Deep in work at her desk, Camilla
Van Arsdale noted, with the outer tentacles of her
mind, slow footsteps outside and a stir of air that
told of the door being opened. Without lifting
her head she called:
“You’ll find towels and a bathrobe in
the passageway.”
There was no reply. Miss Van
Arsdale twisted in her chair, gave one look, rose
and strode to the threshold where Io Welland stood
rigid and still.
“What is it?” she demanded sharply.
The girl’s hands gripped a folded
newspaper. She lifted it as if for Miss Van Arsdale’s
acceptance, then let it fall to the floor. Her
throat worked, struggling for utterance, as it might
be against the pressure of invisible fingers.
“The beast! Oh, the beast!” she whispered.
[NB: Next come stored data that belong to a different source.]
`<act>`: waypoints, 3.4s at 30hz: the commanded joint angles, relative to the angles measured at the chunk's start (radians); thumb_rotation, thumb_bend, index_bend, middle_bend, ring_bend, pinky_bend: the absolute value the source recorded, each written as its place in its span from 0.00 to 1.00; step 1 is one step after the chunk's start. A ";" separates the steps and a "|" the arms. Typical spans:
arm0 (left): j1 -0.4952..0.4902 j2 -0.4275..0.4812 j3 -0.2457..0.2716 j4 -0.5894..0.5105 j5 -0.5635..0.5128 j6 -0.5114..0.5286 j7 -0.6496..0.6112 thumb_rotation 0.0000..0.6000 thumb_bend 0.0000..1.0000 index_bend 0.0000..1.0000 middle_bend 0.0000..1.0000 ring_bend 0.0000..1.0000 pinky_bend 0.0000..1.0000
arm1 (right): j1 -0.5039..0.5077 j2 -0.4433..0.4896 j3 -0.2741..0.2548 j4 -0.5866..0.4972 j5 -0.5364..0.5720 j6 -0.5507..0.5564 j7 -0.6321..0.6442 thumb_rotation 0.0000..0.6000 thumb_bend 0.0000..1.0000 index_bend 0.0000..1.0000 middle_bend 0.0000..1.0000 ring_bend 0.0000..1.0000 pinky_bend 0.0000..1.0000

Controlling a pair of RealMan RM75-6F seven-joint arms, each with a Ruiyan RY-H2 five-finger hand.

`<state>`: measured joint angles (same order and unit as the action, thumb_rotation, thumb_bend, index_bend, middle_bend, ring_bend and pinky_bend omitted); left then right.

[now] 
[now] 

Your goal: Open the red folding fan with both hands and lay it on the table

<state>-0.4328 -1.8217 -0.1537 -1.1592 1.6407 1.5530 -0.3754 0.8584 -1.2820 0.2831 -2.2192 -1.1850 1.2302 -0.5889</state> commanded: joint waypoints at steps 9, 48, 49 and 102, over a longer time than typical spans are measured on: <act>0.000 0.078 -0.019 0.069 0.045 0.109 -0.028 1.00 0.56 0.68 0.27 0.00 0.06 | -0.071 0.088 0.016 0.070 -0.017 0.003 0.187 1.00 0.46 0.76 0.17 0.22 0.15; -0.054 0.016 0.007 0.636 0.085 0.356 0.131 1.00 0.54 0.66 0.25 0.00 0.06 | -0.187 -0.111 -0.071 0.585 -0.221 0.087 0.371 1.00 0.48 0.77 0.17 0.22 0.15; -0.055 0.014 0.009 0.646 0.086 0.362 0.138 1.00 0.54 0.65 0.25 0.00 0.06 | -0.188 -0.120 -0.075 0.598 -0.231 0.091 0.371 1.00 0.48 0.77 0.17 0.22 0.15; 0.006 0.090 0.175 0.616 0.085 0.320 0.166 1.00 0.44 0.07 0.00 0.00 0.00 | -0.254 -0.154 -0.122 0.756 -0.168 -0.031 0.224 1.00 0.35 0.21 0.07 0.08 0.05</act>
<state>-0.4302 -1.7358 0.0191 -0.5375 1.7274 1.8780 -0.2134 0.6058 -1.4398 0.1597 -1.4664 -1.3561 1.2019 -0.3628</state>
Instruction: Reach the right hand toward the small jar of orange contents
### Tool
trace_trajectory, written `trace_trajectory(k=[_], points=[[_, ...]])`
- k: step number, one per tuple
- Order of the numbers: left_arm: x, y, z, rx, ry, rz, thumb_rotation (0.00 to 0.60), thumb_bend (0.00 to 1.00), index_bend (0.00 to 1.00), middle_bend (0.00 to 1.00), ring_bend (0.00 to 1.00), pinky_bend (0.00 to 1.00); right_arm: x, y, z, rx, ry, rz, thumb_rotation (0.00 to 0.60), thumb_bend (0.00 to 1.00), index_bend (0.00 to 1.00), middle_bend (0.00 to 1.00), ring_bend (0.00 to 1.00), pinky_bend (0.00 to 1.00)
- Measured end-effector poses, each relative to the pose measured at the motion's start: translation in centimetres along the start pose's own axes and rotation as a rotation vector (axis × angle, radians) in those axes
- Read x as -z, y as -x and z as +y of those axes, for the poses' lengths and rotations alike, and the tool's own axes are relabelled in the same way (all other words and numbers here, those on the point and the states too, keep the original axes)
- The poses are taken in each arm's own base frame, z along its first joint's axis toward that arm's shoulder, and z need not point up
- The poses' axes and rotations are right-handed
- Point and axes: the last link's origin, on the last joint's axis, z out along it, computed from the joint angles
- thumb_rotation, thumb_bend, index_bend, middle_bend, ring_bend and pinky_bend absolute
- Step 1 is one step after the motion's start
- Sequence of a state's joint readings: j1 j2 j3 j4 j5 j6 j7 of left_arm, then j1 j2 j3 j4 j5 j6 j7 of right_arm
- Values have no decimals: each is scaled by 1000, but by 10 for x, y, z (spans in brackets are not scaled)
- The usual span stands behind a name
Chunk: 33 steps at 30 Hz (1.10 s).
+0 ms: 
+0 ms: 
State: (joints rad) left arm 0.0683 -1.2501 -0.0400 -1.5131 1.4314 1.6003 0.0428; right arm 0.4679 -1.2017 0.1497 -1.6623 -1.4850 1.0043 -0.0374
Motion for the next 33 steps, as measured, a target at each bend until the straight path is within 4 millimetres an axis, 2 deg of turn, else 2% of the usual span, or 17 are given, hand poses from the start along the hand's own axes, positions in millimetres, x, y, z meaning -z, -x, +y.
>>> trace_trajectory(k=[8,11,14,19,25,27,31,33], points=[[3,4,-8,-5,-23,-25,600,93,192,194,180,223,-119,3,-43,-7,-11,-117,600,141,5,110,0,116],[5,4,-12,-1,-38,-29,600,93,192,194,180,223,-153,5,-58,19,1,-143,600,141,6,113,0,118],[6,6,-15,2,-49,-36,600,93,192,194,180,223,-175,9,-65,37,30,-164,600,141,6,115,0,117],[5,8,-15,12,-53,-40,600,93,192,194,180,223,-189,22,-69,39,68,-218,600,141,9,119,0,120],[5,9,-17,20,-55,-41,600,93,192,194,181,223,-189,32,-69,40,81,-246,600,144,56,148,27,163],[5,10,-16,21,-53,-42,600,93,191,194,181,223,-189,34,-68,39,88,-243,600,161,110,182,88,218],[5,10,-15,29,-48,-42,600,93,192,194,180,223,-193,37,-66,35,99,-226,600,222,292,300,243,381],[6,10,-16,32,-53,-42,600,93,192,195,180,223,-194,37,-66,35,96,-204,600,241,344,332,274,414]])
The older woman threw an arm over
her shoulders and led her to the big chair before
the fireplace. Io let herself be thrust into it,
stiff and unyielding as a manikin. Any other
woman but Camilla Van Arsdale would have asked questions.
She went more directly to the point. Picking up
the newspaper she opened it. Halfway across an
inside page ran the explanation of Io’s collapse.
BRITON’S BEAUTIFUL FIANCEE LOST
read the caption, in the glaring vulgarity
of extra-heavy type, and below;
Ducal Heir Offers Private Reward
to Dinner Party of Friends
After an estimating look at the girl,
who sat quite still with hot, blurred eyes, Miss Van
Arsdale carefully read the article through.
“Here is advertising enough
to satisfy the greediest appetite for print,”
she remarked grimly.
“He’s on one of his brutal
drunks.” The words seemed to grit in the
girl’s throat. “I wish he were dead!
Oh, I wish he were dead!”
Miss Van Arsdale laid hold on her
shoulders and shook her hard. “Listen to
me, Irene Welland. You’re on the way to
hysterics or some such foolishness. I won’t
have it! Do you understand? Are you listening
to me?”
“I’m listening. But
it won’t make any difference what you say.”
“Look at me. Don’t
stare into nothingness that way. Have you read
this?”
“Enough of it. It ends everything.”
“I should hope so, indeed.
My dear!” The woman’s voice changed and
softened. “You haven’t found that
you cared for him, after all, more than you thought?
It isn’t that?”
“No; it isn’t that.
It’s the beastliness of the whole thing.
It’s the disgrace.”
Miss Van Arsdale turned to the paper again.
“Your name isn’t given.”
“It might as well be. As
soon as it gets back to New York, every one will know.”
“If I read correctly between
the lines of this scurrilous thing, Mr. Holmesley
gave what was to have been his bachelor dinner, took
too much to drink, and suggested that every man there
go on a separate search for the lost bride offering
two thousand dollars reward for the one who found
her. Apparently it was to have been quite private,
but it leaked out. There’s a hint that
he had been drinking heavily for some days.”
“My fault,” declared Io
feverishly. “He told me once that if ever
I played anything but fair with him, he’d go
to the devil the quickest way he could.”
“Then he’s a coward,”
pronounced Miss Van Arsdale vigorously.
“What am I? I didn’t
play fair with him. I practically jilted him
without even letting him know why.”
Miss Van Arsdale frowned. “Didn’t
you send him word?”
“Yes. I telegraphed him.
I told him I’d write and explain. I haven’t
written. How could I explain? What was there
to say? But I ought to have said something.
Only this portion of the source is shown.